Tuesday, May 26, 2009


... Don't put it off today!

Seriously though, I should be working on my thesis. But it is that mid-afternoon lull when my mind is not very sharp, and trying to introduce the issues that plate tectonics brings into theodicy is just not working well. I also sat in on an interesting round table discussion today: "Agonies and Ecstasies: Women in the Church, Academy, and Society". Suddenly, I've been inundated with feminist thought and I'm not sure what to do about it. Part of me wants to stay away from the whole debate and just go on with what I'm doing without trying to look to close at it. Maybe I'd rather not know.
On ther other hand, it feels a good deal like it did right before I got into the science/religion debate... standing on the edge of a huge and tangled issue, not sure if I want to get involved, but realizing that I'll probably find it immensely fascinating and hugely frustrating.

Do I want to go there? Don't know yet.

Well, back to work.

Sunday, May 17, 2009


I've been thesising for two weeks now. I'm not quite sure if I like it or hate it. It is nice in terms of the amount of focus on just this one area. There are no little assignments, no reading logs, no distractions. Yet, that almost makes everything a distraction. I've put myself on quite a definite schedule -- two weeks per chapter. I've finished chapter 1 within the time frame, though there are a couple of flow issues that need editing. Yet, I feel too close to the material to properly interact with it at this point. I'm scattered, trying to figure out how to talk about several different issues that are very close to each other, without actually repeating myself, and yet allowing the argument to build over the pages. Instead of one cohesive argument, it feels kind of like herding cats. Each cat is a part of the argument, but it has its own mind and only wants to serve its own particular interests. Argh! How do you make this come together?

One chapter at a time. Keep the later chapters in mind, but don't try and write them now. Let them wait. How do I make this chapter flow? I'm not sure. The last third is fine, but there is repetition amongst the first two sections...

Hmm... sorry folks, I'm getting carried away with my "inside thoughts", and using this as a stream of consciousness which I am sure you are not interested in. Instead, listen to this:

If you get an e-mail warning you about the dangers of eating processed pork due to the swine flu, feel free to ignore it, it's just spam. (hehe...)

Friday, May 15, 2009

Seeing yourself though another's eyes

I just had a moment of clarity.

I've been reading a variety of material for my thesis on evolutionary theodicy, and one of the articles was Wesley J. Wildman's in the book Physics and Cosmology. Basically, he holds that people (like me) who hold to a good, personal, and omnipotent Creator are self-deluded, optimistic folk who ignore the fundamental realities of the world we live in. The violence inherent in nature, the dog-eat-dog world, and the lack of divine intervention should undermine any confidence in such a God. However, after reading his well-written article, I find myself still convinced of the truth of my "wildly-optimistic", but caring, God. Even in the face of the reality of the world. Perhaps (as I argue in my thesis), partly because of it, and because of my commitment to the words of Scripture as faithfully portraying God.

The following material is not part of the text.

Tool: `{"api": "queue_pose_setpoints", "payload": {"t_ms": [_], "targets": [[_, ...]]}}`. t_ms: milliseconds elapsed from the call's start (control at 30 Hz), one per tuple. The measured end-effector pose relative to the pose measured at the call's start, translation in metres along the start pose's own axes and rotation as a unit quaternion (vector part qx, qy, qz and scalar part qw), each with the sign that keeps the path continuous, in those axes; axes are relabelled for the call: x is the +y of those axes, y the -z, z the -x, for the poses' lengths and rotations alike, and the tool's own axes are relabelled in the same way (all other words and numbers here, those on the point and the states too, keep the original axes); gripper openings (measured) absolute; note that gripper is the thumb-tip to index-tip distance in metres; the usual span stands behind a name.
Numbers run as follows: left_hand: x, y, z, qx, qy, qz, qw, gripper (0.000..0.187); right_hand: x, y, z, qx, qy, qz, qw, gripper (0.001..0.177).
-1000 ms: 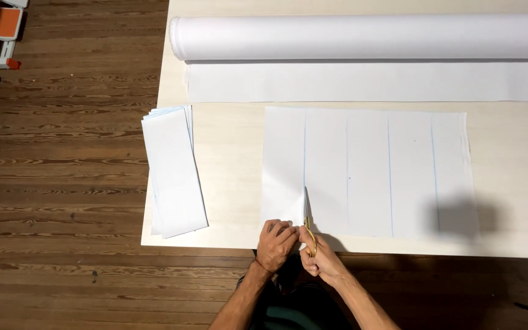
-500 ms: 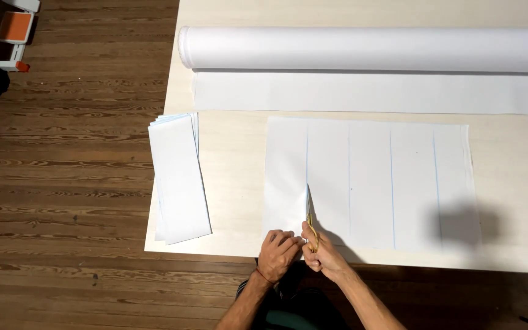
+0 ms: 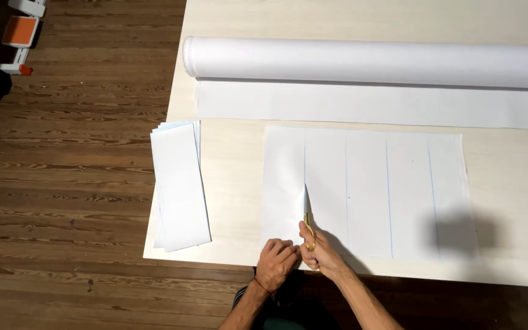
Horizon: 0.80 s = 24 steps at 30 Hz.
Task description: Cutting strips of paper from a large roll using scissors along marked lines
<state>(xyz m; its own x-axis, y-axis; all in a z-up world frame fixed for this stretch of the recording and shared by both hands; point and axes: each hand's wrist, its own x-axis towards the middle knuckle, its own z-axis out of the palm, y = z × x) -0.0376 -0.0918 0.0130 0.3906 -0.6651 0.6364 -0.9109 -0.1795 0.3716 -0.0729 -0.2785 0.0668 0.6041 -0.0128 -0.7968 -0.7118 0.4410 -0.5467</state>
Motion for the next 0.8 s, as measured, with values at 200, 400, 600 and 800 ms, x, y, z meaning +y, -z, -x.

Then, I started reading Kenneth Miller's Finding Darwin's God, where he describes how Henry Morris holds to a Young Earth Creationist scheme in the face of all available evidence to the contrary because of his committment to Scripture. To my mind, it looks ludicrous, and fails to understand even the basics of biblical interpretation. To Wildman, however, I look as ludicrous as Morris does to me. Optimistic, fundamentalist, and unable to face the facts of life.

My only defence comes in the form of holding that science and religion hold separate arenas of inquiry into truth. Observing nature can no more tell us the ethical nature of God or the world than smelling can tell us the colour of an object. Perhaps I am wildly optimistic to believe in a caring, personal God. But that God has interacted with us in history, in the person of Jesus Christ. This is something a ground-of-being god could and would not do. "The Word became flesh and dwelt among us."

Still, it is somewhat discomforting to see myself reflected in someone like Morris. Brings me back to the "everyone is logical in their own mind"... it is just a matter of understanding them before condemning them. Though, I still completely disagree with YEC, just for the record.